Feankfurt: Mario Draghi warned that the European Central Bank’s newest stimulus push might not be the last as it strives to reach its inflation goal.

If “the outlook becomes less favourable or financial conditions become inconsistent with further inflation progress, the Governing Council intends to increase the program in size or duration,” the ECB president told reporters in Frankfurt after the Governing Council agreed to add 540 billion euros ($576 billion) to its bond-buying program and extend it until the end of next year. “The extension of our purchases over a longer horizon allows for a more sustained market presence and therefore a more lasting transmission.”

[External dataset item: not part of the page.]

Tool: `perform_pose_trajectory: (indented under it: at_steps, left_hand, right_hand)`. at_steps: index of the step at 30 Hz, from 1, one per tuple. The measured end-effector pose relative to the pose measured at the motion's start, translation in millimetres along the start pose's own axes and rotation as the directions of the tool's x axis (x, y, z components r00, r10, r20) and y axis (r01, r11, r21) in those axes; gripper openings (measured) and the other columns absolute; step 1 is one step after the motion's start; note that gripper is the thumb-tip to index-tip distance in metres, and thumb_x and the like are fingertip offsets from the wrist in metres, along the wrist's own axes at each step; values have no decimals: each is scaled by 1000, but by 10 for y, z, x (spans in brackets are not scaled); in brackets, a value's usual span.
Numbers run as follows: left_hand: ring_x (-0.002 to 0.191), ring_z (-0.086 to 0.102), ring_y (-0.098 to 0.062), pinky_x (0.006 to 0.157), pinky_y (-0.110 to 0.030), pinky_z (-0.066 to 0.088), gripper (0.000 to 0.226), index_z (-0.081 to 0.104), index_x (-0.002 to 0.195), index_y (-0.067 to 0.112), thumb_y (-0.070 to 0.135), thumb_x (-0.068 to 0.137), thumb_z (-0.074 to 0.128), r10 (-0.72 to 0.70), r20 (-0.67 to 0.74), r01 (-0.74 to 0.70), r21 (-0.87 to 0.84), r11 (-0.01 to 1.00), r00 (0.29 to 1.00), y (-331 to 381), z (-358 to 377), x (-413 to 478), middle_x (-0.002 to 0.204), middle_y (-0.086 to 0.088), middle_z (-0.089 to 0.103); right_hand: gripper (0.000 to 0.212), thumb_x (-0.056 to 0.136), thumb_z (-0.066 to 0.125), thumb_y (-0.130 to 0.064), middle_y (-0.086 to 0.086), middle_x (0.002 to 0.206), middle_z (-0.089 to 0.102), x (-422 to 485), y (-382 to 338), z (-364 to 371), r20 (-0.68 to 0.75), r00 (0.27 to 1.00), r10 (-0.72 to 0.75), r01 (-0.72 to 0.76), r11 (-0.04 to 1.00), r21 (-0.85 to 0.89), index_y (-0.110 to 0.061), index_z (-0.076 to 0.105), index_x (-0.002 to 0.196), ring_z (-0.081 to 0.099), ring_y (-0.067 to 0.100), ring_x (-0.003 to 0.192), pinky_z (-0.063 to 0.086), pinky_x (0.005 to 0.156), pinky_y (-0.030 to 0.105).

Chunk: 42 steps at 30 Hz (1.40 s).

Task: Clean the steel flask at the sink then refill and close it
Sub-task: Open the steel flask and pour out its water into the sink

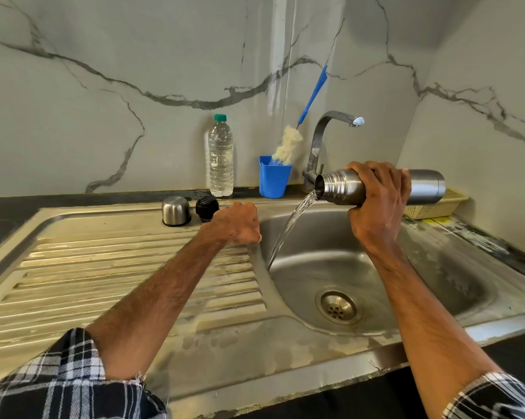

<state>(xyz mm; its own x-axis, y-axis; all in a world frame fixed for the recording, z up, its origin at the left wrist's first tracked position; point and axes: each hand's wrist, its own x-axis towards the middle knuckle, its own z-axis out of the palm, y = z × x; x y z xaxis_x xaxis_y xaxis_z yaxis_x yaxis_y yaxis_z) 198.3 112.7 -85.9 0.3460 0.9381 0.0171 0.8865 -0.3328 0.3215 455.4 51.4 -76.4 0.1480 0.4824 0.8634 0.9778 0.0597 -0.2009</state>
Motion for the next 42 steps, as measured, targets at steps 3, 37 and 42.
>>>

While Draghi said new staff economic projections show Euro-area inflation averaging 1.7 per cent in 2019, close to the central bank’s goal of just under 2 per cent, he also reiterated the ECB’s line that the baseline scenario is subject to downside risks. That suggests most officials aren’t yet ready to consider tapering monthly purchases down to zero.

Euro Falls

The euro fell as Draghi spoke, trading down 0.8 per cent at $1.0666 at 2:43pm. Frankfurt time. German 10-year bonds earlier climbed to the highest since January after the ECB announced that it will continue asset purchases after the previous end-date of March 2017, but at 60 billion euros a month instead of the current 80 billion euros.

Most economists surveyed by Bloomberg had predicted the program would be prolonged at the current pace for about six months. The ECB also kept its main refinancing rate unchanged at zero and the deposit rate at minus 0.4 per cent.

The fresh stimulus will take holdings to at least 2.28 trillion euros, or twice as much as was initially envisaged when broad-based QE started in early 2015.

Draghi said the extension will be accompanied by adjustments to the program’s rules, a move necessary to avoid running out of assets to buy. Central banks will be allowed to buy debt with a yield below the deposit rate, previously a minimum eligibility requirement. The minimum duration of debt was lowered to 1 year from 2 years.

Euro-area inflation was 0.6 per cent last month and hasn’t been in line with the ECB’s goal since early 2013, with forecasts repeatedly being lowered.

“There are no signs yet of a convincing upward trend in underlying inflation,” Draghi said. “The Governing Council will closely monitor the evolution of outlook for price stability and if warranted to achieve its objective will act by using all instruments available within its mandate.”